Each sæculum, which is an intelligible kind of potential activity, is like a wave, vibration, or tremoring — rather than an ocean, an instrument, or a ground — that is intelligible ontogenetic informing, and is therefore limited to recognizing just ‘that’.

Note that my use of “that” in the last few paragraphs is an artifact of the dualistic paradigm’s structuring of our language. There is only This — the viscerally felt presence of the activity — and This is, again, the ‘here-now’ quality of the recognition of the ontogenetic unfolding of This, i.e., this sæculum.

The ‘observational’ characterization then is the conflation of the ‘personal’ with the recognition of the activity. Bam!

These erroneous feelings arise because of the understanding that we are inculcated with, that we are all separate individual entities. That is not what ‘we’ are. ‘We’ are not other than this responsive naturing. Thus, we have it backwards, as if we walked into a movie theatre, sat down and began identifying with the characters on the screen. Rather, we are on the side of the ‘projector’. Still not an entity, just the ongoing projection (naturing) of the movie.

Furthermore, since sæcula are formal, each can be a gathering and organizing of other sæcula of various forms, thus order is the primary characteristic of this activity, not chaotic random chance as Modern Science has it.
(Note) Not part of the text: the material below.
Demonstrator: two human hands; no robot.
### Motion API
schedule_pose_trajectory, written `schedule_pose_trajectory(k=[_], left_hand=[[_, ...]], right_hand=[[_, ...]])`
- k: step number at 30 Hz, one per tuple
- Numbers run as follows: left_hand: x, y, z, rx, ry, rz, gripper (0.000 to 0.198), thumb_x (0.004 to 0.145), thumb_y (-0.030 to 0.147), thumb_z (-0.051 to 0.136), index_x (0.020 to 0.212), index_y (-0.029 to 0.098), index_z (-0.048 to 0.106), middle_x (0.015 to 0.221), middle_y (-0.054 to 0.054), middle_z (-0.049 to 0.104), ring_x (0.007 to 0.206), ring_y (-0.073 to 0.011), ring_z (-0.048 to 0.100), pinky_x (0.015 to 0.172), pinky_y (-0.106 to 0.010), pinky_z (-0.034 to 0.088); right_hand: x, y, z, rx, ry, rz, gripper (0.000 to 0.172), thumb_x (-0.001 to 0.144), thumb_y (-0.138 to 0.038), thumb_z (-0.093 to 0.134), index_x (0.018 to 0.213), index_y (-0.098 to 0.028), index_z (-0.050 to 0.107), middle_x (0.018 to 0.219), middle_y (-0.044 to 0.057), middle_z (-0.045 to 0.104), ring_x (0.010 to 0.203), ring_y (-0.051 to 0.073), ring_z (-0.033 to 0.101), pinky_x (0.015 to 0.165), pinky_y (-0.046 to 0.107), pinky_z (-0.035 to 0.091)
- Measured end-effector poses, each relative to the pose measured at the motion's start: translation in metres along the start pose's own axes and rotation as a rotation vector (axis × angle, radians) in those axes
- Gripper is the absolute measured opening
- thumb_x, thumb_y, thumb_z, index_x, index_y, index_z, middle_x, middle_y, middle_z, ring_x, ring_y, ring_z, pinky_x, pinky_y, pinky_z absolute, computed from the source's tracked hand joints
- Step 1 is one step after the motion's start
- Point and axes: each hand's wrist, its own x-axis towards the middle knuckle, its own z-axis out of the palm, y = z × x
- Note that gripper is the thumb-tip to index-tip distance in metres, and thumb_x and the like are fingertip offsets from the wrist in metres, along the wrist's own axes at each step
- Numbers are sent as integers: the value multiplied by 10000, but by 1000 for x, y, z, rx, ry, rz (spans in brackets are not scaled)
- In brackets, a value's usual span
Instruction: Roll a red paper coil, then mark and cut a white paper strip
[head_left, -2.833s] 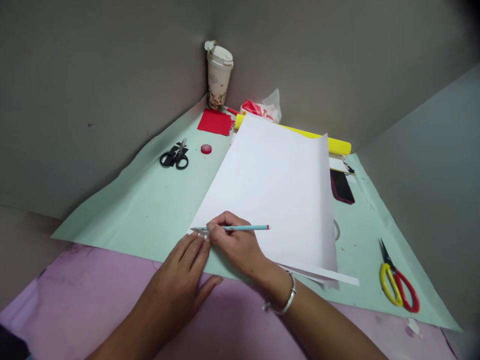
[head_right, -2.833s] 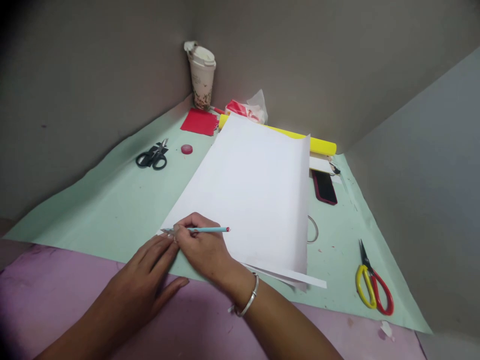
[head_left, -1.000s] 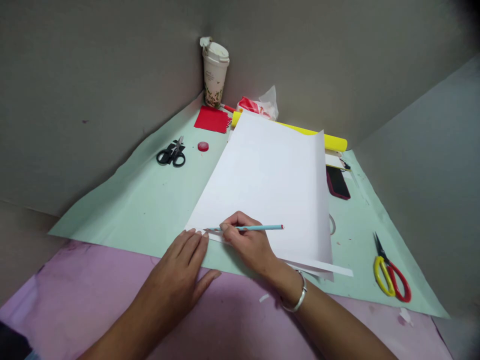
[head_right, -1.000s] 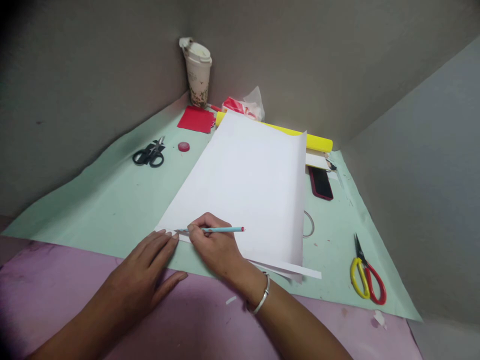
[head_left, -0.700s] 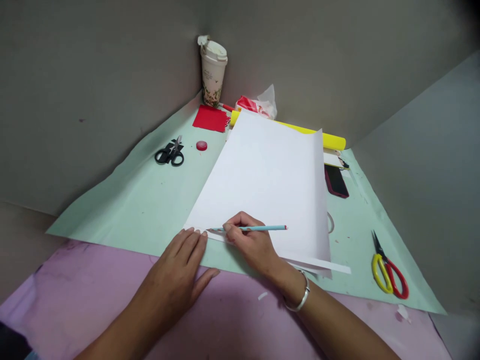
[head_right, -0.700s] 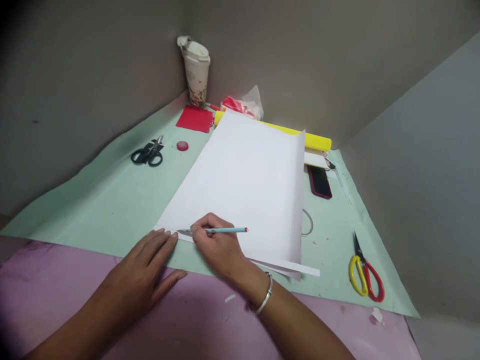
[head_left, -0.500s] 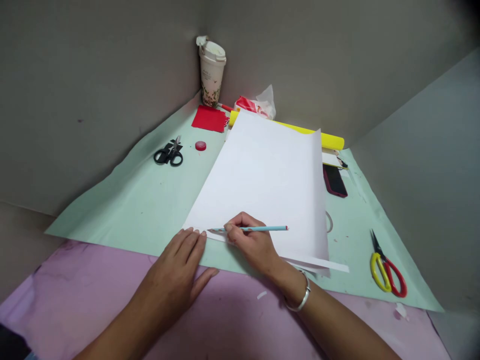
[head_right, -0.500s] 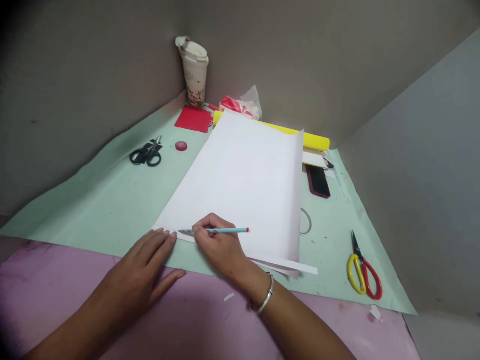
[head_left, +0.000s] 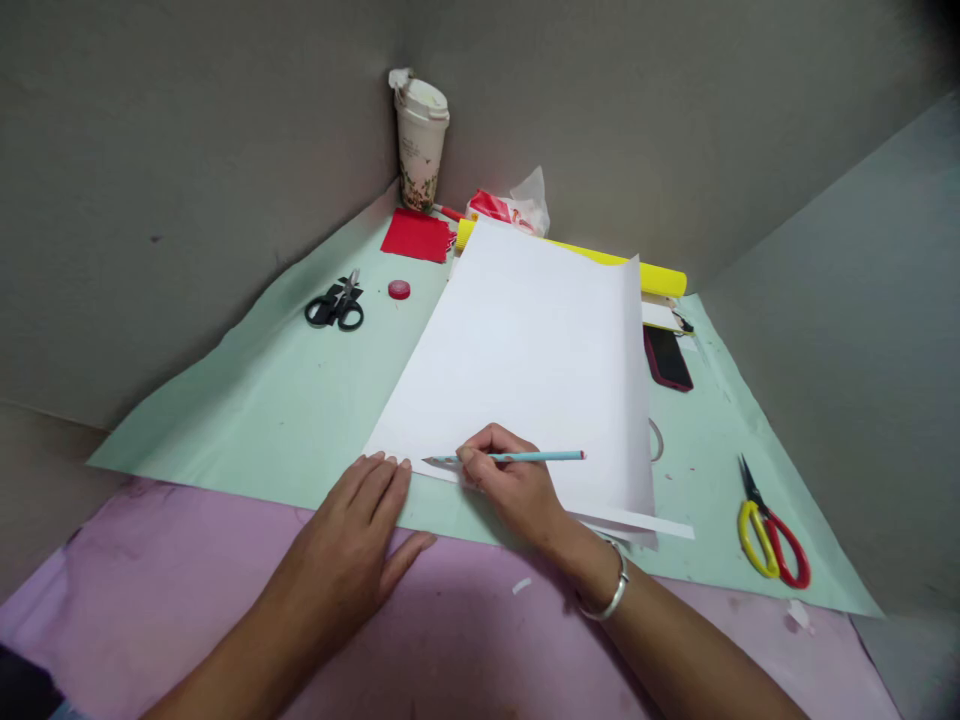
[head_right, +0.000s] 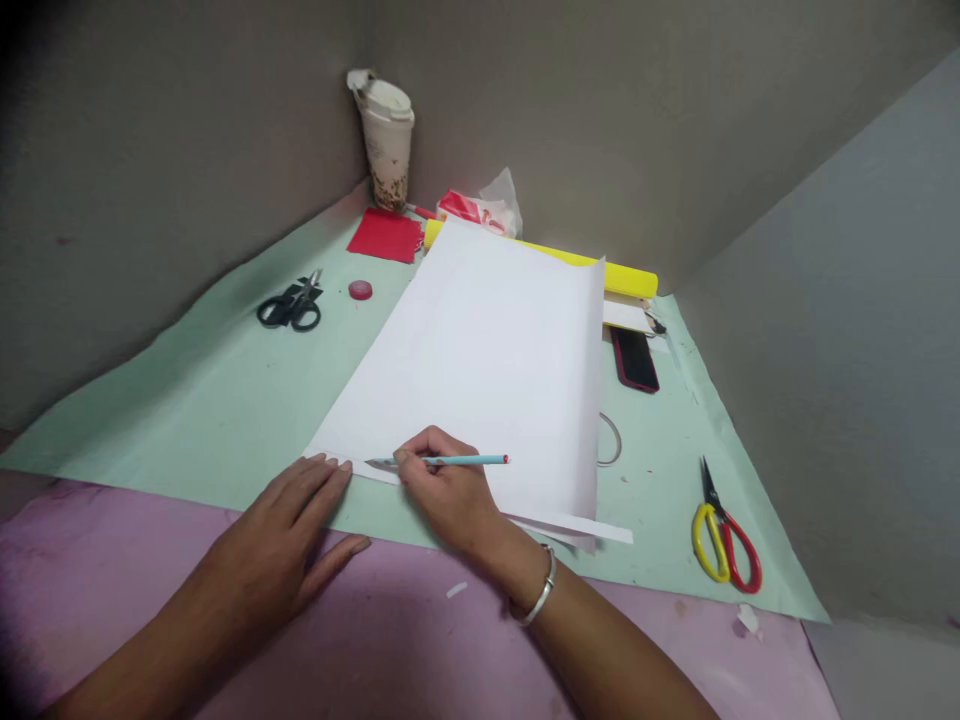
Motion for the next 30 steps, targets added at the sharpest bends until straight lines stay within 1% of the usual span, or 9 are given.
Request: schedule_pose_trajectory(k=[7,11,17,23,28,30], left_hand=[[0,0,3,-11,-13,-3,548,1006,423,520,1312,-31,539,1207,-260,643,1180,-396,586,1008,-529,525],[0,0,1,-10,-3,-4,534,1009,419,511,1302,-26,552,1198,-254,644,1176,-391,588,1006,-515,522],[0,0,0,-5,-13,2,540,1008,414,515,1291,-45,556,1196,-264,641,1168,-400,585,996,-531,531],[0,1,-1,-11,-18,-12,538,1006,413,524,1331,-16,535,1212,-257,630,1181,-394,581,995,-538,545],[0,0,0,-43,-52,0,491,972,346,604,1384,84,546,1227,-231,607,1189,-400,578,967,-567,561],[0,-1,1,-43,-48,9,485,967,342,615,1380,94,558,1228,-233,600,1189,-401,577,962,-571,564]], right_hand=[[-2,5,-6,15,9,18,124,857,-280,614,750,-220,628,662,-38,586,647,144,504,628,300,397],[-4,6,-9,18,8,21,134,858,-292,623,747,-217,628,658,-36,587,645,148,511,627,303,395],[-5,6,-9,28,2,8,126,856,-277,614,744,-220,623,653,-41,572,640,146,497,620,303,382],[-7,6,-14,20,11,21,118,846,-259,610,734,-222,622,668,-41,580,654,146,497,631,305,385],[-10,5,-17,33,16,43,109,839,-258,615,737,-221,624,667,-42,584,651,145,493,641,306,387],[-11,3,-18,34,19,56,108,831,-260,615,731,-219,622,666,-41,584,646,144,489,638,306,384]])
Complex forms of being are not arranged by random collisions of dead matter, but by ordered naturing, like that of ‘natural laws’ and ‘fields’ of our current understanding of physics.

And sæcula respond to ‘their’ contextual conditions, as ocean waves do, and therefore these responses are intelligible as well as a by-product of these sæcula’s ontogenetic potential. Thus, the observations of scientists, that have been formulated into mathematical descriptions of a statistical kind, are valid — to the extent of their completeness, or lack thereof.

An ontogenetic form is alive in the sense that those words describe ontogenetic potential activity that unfolds in response to contextual conditions. Sæcula that are peers, rather than comprised by a higher level sæculum, are not ordered ontogenetically, but are ‘matter’ to each other. Thus, when a sæculum expires, what remains is ‘matter’, that is, unorganized sæcula.

This is the case even under the old paradigm: when a human body dies, the matter that the body comprised, that is made up of molecules and particles, continue to be, since they are sæcula. But remember, these sæcula are like waves on an ocean, they are not independent, but they can interact.

ཨེ་མ་ཧོ། ཕན་ནོ་ཕན་ནོ་སྭཱཧཱ།

There is one last piece of the puzzle that I would like to share with you. This is about the understanding, which as I said above, is not personal, but that we can ‘create’ new paths through the understanding by how we navigate, or steer, our ontogenetic unfolding. Simply put, the path we take is not other than the understanding.

But here is what I want to share: By developing a new path through the understanding we make it possible for others to accomplish that path more easily. Doing the hard work of enlightening oneself along a certain path through the understanding creates, or reinforces that path, and this then is available to others with whom we are entangled — thus ‘within themselves’ — to more easily attain. A good teacher is one who knows (does) what they teach; a bad teacher is one who merely talks about ‘what’ they ‘know’, because there is no understanding of the actual path present in their life. In this case, those who can enlighten themselves — in the absence of a teacher’s ‘transmitted’ path — aids everyone who notices the new path, or is introduced to it, by making it easier for them to understand (it). So one who attains enlightenment for the benefit of others, truly helps everyone. These are not empty words, or rather these words point to a true understanding that is not my own — and this has been the explanation why.